# What is the correct drip edge overlap for shingles



## joecaption (Nov 30, 2011)

Go on line and look up the brand of shingles you had installed and look for the install directions and down load them.
Theres not on single company that will say not to have an over hang.
Total BS!


----------



## Peter683 (Jan 13, 2013)

Thanks, once the snow clears and we can get in the shed I will check the packaging as we still have some shingles left.


----------



## Roofmaster417 (Jun 9, 2010)

Majority call for at least 1/4" overhang past the drip edge.I put 1" off the rake line and 1"-1"-1/2 in the gutters.


----------



## Peter683 (Jan 13, 2013)

Thanks, When dad and I did the garage roof we left about 3/4"to 1" overlap and to see the roofers leave very little overlap seemed odd..


----------



## Roofmaster417 (Jun 9, 2010)

IMO its irresponsibility since its a dead give away that they are not using lines,,which some do and some don't but they should pop at least one instead of following the lip of the drip edge trying to keep the roof straight.But judging from your half baked counter installation who really knows why.


----------



## OldNBroken (Jun 11, 2008)

For all you young'uns...One knuckle.


----------



## OldNBroken (Jun 11, 2008)

Roofmaster417 said:


> IMO its irresponsibility since its a dead give away that they are not using lines,,which some do and some don't but they should pop at least one instead of following the lip of the drip edge trying to keep the roof straight.But judging from your half baked counter installation who really knows why.


Carpenters pattern too.
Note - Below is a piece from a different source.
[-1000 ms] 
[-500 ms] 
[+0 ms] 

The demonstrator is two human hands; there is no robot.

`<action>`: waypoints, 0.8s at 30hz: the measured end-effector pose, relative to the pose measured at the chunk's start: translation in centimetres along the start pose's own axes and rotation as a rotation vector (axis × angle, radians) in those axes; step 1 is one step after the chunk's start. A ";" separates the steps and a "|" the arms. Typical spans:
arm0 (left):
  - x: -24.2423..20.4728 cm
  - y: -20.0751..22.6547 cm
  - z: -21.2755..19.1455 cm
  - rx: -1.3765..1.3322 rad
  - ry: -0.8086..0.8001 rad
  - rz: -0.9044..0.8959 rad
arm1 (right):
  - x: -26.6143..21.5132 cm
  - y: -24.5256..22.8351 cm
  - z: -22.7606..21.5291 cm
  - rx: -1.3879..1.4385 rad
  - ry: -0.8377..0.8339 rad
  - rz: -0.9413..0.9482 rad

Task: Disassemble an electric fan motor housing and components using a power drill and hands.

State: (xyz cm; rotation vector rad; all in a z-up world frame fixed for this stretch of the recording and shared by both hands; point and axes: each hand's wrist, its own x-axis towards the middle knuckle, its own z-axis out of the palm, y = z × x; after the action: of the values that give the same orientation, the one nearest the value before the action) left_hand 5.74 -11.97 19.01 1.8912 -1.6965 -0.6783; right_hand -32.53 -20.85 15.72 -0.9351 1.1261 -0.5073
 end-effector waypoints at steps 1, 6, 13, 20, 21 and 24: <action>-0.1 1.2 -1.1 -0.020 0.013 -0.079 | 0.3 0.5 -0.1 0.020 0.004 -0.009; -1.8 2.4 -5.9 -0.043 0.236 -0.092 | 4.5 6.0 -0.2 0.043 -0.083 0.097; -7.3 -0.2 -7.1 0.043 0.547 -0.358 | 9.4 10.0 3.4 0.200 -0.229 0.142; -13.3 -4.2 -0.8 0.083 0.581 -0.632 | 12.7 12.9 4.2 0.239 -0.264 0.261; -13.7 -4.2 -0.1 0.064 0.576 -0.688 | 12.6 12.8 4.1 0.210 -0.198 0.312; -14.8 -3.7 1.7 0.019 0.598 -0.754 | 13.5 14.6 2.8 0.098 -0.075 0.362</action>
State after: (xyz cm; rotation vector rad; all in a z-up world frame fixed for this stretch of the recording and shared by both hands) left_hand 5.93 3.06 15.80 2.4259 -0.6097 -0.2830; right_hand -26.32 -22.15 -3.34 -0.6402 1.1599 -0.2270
Was this a roofer or a contractor who "did" roofing?


----------



## Roofmaster417 (Jun 9, 2010)

OldNBroken said:


> Carpenters pattern too. Was this a roofer or a contractor who "did" roofing?


Probably neither :laughing:


----------



## Peter683 (Jan 13, 2013)

It was a contractor working on behalf of a roofing company.


----------



## joecaption (Nov 30, 2011)

And what does he say about all these concrerns?
I know I've tryed differant subs, tryed to work with them, old bad habits are hard to beak and I'm to old to waste my time.
Do it right or find some other sucker to sub off off.


----------



## Peter683 (Jan 13, 2013)

We won't know until they come to check. Just had a look on the wrapping on the shingles and the overhang is supposed to be 1/4" to 3/8th's of an inch according to the manufacturer..


----------



## joecaption (Nov 30, 2011)

Sounds short to me but that sure is more then what you have now.
Also did they use Storm and Ice shield at the lower edges of the roof?
That's code here even in the lower US.


----------



## Peter683 (Jan 13, 2013)

They used the black tar paper along the first couple of feet..


----------



## PatChap (Nov 17, 2012)

Not too sure where you are, but in at least Ontario, tar paper is still code. Has to be #30, though.


----------



## Peter683 (Jan 13, 2013)

Pat, we are in sarnia lambton


----------



## Roofmaster417 (Jun 9, 2010)

Peter683 said:


> They used the black tar paper along the first couple of feet..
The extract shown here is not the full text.